What is expected:
Show each line of the data below that has the string "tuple" in it.
═════ Data extracts ═════
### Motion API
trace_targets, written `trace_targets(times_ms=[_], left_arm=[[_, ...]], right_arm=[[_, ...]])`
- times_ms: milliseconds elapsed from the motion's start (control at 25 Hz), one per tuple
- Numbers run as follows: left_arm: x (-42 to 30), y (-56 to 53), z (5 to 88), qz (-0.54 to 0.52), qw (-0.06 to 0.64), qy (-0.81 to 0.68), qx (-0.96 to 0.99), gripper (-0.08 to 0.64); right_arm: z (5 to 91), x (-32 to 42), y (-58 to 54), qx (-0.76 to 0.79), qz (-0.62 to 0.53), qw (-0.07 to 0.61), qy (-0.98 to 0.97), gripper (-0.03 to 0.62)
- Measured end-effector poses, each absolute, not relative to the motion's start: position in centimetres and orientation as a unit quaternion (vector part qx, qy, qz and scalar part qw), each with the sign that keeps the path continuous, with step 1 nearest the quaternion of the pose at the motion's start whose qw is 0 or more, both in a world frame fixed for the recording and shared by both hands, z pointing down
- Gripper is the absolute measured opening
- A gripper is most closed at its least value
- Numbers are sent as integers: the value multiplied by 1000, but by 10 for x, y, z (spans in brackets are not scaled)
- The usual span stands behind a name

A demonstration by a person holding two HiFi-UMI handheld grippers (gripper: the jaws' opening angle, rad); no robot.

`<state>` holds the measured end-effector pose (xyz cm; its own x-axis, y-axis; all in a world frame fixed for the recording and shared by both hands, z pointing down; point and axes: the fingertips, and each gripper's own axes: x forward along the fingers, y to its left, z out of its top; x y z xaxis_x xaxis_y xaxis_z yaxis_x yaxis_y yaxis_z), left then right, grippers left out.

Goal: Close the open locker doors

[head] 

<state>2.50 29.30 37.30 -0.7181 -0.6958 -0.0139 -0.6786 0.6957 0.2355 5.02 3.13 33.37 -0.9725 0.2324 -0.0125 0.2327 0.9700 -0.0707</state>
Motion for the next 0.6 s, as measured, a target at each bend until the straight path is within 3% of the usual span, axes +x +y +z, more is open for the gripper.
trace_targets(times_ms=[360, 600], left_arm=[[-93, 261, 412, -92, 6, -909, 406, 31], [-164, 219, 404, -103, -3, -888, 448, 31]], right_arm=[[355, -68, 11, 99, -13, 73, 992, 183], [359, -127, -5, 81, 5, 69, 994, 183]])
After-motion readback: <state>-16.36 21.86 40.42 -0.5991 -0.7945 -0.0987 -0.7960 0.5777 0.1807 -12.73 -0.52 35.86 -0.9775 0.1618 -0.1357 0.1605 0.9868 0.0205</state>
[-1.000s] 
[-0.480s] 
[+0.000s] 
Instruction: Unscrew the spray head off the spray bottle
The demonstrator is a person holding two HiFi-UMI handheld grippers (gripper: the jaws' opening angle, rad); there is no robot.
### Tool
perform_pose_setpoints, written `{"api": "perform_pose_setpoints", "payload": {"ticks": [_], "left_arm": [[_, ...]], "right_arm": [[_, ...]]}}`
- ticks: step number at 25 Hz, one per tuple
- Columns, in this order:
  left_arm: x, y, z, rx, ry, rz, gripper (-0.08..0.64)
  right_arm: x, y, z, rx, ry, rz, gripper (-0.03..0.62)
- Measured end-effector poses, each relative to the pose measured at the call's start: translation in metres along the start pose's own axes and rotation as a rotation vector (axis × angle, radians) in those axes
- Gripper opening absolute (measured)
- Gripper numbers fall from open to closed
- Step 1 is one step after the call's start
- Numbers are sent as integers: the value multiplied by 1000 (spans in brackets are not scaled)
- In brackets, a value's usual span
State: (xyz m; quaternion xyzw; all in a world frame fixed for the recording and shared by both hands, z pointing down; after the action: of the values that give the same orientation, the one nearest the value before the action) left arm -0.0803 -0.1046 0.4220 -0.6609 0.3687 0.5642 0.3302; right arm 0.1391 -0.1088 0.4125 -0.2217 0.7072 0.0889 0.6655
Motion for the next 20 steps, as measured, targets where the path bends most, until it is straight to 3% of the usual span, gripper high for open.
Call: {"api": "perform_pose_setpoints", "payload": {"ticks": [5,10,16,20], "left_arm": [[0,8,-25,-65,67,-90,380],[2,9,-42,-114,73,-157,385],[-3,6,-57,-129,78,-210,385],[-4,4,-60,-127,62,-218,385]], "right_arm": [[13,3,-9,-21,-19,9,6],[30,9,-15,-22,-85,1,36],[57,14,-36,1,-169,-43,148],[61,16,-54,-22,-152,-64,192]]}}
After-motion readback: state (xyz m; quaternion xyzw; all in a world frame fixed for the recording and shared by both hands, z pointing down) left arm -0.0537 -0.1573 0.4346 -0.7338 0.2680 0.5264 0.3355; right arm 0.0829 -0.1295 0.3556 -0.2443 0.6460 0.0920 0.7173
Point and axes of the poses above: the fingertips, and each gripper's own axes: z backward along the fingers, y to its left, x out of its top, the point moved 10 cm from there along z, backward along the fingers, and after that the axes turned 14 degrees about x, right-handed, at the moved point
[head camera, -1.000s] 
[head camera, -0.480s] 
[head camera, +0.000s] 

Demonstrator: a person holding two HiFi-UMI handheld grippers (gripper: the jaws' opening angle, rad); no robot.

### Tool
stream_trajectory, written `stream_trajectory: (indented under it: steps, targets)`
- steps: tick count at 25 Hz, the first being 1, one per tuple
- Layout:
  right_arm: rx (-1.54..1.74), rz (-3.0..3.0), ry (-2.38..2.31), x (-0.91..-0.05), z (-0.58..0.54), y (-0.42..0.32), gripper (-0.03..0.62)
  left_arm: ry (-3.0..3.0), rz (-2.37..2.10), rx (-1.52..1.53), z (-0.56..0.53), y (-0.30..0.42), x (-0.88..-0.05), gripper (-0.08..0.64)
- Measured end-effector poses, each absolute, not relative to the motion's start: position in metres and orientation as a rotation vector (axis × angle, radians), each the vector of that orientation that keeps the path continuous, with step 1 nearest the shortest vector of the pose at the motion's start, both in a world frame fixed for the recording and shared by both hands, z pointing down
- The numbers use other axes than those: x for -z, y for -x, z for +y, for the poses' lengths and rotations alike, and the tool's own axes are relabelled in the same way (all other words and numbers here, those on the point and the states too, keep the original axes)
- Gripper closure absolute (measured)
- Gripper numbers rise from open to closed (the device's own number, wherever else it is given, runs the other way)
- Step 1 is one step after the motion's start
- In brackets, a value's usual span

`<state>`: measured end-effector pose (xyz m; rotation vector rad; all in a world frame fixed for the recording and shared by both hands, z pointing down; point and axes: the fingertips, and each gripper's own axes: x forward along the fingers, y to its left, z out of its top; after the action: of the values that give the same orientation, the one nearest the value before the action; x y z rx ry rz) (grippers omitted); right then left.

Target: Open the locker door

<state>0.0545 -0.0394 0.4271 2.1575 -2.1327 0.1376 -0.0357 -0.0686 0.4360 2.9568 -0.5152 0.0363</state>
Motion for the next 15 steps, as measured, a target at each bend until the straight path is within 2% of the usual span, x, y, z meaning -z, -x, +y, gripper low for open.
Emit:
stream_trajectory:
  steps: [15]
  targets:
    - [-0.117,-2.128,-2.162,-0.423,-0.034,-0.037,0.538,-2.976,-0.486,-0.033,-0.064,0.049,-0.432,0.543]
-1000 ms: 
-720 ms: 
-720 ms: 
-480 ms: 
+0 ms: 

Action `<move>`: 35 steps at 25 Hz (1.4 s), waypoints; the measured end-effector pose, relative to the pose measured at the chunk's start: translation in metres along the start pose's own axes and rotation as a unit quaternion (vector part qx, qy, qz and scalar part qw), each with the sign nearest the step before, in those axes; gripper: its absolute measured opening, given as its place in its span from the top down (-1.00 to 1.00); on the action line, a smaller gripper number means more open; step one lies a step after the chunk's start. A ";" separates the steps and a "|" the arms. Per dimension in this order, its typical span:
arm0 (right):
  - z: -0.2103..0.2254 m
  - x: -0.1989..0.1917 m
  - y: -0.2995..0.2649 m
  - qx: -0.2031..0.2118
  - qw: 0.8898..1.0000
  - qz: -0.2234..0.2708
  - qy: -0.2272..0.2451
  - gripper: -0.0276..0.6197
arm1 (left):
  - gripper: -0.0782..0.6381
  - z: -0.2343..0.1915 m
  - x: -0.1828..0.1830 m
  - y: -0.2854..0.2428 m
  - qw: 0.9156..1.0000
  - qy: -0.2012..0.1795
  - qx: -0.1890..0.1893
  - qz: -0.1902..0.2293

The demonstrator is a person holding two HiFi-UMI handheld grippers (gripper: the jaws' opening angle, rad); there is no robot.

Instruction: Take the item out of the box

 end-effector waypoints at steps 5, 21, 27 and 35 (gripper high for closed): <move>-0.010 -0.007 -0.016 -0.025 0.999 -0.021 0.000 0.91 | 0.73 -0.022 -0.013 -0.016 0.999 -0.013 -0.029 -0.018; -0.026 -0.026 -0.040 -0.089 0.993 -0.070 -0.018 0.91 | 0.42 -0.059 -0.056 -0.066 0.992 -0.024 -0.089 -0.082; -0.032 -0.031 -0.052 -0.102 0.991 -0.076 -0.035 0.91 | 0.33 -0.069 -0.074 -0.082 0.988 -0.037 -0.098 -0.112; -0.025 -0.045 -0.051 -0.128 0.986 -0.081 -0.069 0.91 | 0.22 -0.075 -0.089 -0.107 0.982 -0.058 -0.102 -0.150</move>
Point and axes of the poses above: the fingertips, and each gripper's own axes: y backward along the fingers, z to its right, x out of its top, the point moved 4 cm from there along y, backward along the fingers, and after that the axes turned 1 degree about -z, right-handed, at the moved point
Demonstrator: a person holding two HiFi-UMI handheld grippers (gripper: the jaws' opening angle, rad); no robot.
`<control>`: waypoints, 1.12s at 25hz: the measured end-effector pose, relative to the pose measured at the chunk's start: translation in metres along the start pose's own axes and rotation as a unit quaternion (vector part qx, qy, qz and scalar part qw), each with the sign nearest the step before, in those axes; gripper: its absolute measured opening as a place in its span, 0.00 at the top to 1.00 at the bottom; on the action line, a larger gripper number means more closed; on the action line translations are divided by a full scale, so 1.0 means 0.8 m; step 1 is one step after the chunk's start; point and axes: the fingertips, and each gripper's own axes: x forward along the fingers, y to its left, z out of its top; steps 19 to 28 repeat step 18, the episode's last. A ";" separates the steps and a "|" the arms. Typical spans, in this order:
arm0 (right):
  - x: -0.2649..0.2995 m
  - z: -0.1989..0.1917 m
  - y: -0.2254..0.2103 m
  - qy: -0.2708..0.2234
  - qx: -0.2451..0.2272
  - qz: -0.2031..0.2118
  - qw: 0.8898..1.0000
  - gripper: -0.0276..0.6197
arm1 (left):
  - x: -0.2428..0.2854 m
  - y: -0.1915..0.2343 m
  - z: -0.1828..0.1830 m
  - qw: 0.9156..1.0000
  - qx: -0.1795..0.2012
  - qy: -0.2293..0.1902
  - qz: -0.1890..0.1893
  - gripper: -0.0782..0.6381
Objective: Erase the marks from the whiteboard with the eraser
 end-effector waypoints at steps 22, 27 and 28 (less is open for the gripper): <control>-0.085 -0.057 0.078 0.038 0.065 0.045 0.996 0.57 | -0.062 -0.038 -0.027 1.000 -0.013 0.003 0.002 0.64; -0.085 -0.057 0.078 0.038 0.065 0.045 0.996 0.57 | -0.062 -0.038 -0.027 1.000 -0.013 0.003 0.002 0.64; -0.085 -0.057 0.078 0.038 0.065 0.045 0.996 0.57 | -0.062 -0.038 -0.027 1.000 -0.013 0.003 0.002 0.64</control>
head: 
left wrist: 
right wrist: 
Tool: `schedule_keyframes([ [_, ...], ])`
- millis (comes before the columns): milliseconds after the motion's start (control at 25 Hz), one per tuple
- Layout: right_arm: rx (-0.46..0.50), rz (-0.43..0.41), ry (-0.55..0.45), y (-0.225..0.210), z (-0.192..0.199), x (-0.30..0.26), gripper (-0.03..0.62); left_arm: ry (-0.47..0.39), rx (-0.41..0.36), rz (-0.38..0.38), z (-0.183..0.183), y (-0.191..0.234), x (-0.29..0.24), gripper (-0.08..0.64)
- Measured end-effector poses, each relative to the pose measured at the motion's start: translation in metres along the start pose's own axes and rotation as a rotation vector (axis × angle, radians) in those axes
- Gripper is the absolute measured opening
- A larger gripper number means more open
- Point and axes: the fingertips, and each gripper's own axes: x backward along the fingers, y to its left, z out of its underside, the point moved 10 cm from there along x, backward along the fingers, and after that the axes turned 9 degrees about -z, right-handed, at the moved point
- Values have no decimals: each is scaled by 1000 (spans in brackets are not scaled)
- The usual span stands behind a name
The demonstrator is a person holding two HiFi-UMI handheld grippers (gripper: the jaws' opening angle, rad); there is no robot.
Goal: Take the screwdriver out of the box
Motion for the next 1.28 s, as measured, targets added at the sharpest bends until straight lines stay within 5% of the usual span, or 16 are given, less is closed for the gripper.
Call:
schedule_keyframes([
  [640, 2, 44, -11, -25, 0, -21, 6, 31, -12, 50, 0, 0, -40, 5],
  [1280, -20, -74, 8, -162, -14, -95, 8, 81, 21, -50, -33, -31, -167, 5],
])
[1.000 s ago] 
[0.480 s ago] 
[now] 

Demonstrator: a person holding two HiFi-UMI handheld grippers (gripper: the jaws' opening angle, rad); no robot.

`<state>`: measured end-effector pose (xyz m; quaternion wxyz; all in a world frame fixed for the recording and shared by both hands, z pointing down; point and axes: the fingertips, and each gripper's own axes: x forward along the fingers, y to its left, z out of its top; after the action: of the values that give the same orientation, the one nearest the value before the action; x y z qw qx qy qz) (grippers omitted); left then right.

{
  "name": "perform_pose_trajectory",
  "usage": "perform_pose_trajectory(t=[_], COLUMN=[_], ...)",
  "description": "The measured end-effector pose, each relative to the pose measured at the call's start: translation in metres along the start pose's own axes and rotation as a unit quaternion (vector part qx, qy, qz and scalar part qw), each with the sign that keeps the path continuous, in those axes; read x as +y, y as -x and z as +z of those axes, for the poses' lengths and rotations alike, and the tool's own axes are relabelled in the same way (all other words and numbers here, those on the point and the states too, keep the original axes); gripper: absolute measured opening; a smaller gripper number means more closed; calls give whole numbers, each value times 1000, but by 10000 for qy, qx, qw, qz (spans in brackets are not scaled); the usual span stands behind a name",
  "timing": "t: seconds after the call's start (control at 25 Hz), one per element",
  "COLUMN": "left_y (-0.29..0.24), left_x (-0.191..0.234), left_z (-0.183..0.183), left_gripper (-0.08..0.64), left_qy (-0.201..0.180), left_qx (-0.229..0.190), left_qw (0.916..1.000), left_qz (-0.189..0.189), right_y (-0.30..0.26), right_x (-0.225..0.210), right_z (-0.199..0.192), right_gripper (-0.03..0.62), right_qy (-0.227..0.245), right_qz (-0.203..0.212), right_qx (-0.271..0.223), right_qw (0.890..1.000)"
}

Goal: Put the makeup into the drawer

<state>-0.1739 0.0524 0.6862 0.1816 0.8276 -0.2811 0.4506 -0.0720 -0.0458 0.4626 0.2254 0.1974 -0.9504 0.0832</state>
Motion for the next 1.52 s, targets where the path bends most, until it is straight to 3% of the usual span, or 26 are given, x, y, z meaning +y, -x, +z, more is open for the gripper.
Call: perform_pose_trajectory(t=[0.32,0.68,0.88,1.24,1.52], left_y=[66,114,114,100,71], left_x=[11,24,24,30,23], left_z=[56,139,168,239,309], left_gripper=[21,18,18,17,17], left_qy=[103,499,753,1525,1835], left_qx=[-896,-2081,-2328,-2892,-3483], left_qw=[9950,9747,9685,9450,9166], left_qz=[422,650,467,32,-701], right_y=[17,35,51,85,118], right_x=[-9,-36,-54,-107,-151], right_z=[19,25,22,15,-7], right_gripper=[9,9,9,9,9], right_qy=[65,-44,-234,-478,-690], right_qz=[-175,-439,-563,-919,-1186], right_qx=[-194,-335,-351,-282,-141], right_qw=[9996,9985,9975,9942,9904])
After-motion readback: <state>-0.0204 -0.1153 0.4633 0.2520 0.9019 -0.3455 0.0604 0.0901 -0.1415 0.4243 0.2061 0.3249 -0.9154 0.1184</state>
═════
Solution to the exercise:
- times_ms: milliseconds elapsed from the motion's start (control at 25 Hz), one per tuple
- ticks: step number at 25 Hz, one per tuple
- steps: tick count at 25 Hz, the first being 1, one per tuple
- millis (comes before the columns): milliseconds after the motion's start (control at 25 Hz), one per tuple

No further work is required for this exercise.